Kirill Dmitriev und seine Frau Natalia Popova || TASS

Kirill Dmitriev: Wirtschaftsgesandter oder politischer Friedensstifter?

Irina Malkova
Irina Malkova

Hallo! Diese Woche werfen wir einen detaillierten Blick auf Kirill Dmitriev - den Sondergesandten des Kremls für Wirtschaftsgespräche mit den Vereinigten Staaten, der Moskaus profiliertester Verhandlungspartner im Weißen Haus von Donald Trump bei der Wiederherstellung der Beziehungen und der Beendigung des Krieges in der Ukraine ist.

Bevor wir jedoch beginnen, eine kurze Anmerkung von einem der Autoren von The Bell's Inside the Russian Economy der Glocke, Alexandra Prokopenko:

Alexandra Prokopenko, Stipendiatin am Carnegie Russia Eurasia Center

Ich analysiere die russische Wirtschaft seit 20 Jahren, aber ich glaube, meine Arbeit ist heute wichtiger denn je. Russland führt einen großen Krieg in der Mitte Europas und versucht, die Weltordnung neu zu gestalten. Donald Trump hat einen Handelskrieg gegen China begonnen, der den Welthandel neu gestaltet. Es wird keine Gewinner geben. Aber wie werden sich diese Dinge auf die russische Wirtschaft auswirken? Hat Putin genug Geld, um weiter Krieg zu führen? Zeigen die Sanktionen Wirkung? Könnte die Angst vor einem wirtschaftlichen Zusammenbruch ihn zu Zugeständnissen zwingen? Ein nuanciertes Verständnis der russischen Wirtschaft hilft, sich in diesem komplizierten Rätsel zurechtzufinden.

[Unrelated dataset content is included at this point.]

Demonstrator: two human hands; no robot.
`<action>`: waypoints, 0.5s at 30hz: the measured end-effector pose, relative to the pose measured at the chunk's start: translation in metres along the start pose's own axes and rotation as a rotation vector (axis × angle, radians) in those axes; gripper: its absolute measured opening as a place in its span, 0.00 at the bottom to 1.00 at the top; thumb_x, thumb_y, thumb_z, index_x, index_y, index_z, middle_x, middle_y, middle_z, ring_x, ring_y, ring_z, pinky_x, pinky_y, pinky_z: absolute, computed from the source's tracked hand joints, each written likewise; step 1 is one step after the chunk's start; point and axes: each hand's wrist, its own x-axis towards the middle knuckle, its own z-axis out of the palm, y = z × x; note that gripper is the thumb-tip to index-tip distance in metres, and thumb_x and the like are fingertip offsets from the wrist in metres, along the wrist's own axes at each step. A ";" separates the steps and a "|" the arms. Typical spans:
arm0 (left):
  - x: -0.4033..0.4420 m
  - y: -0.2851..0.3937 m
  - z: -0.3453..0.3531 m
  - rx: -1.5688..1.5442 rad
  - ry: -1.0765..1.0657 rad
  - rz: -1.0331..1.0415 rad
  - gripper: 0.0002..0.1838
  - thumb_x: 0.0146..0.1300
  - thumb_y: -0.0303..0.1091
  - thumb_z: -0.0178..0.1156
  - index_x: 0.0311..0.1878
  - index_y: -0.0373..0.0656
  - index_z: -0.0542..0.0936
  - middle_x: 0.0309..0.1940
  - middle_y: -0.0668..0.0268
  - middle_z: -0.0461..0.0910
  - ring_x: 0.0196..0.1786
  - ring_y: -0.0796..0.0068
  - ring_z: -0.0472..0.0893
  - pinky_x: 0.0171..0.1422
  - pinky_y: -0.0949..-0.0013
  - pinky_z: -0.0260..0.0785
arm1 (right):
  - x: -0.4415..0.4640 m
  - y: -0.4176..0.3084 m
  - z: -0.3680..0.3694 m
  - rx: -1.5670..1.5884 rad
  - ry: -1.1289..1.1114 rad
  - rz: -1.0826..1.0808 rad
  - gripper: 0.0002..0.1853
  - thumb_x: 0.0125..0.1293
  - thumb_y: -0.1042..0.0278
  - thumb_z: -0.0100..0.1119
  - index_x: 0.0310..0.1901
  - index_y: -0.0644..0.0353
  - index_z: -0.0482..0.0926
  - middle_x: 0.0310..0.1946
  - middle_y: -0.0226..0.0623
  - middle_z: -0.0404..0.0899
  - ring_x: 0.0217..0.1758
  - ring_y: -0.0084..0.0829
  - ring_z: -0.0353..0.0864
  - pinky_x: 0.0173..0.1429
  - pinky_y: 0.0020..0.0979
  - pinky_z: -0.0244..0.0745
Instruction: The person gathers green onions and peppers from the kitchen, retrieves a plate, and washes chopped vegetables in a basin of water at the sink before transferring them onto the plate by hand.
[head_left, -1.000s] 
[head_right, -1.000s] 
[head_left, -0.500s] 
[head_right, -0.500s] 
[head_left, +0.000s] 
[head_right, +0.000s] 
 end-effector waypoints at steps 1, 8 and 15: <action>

Von Anfang an war unser Newsletter darauf ausgerichtet, Fakten und Zahlen in den Mittelpunkt zu stellen, nicht ideologische Überzeugungen und schrille Schlagzeilen. Während einige Kommentatoren den Zusammenbruch Russlands vorhersagten, analysierten wir die Daten und erklärten, warum es nicht so einfach war.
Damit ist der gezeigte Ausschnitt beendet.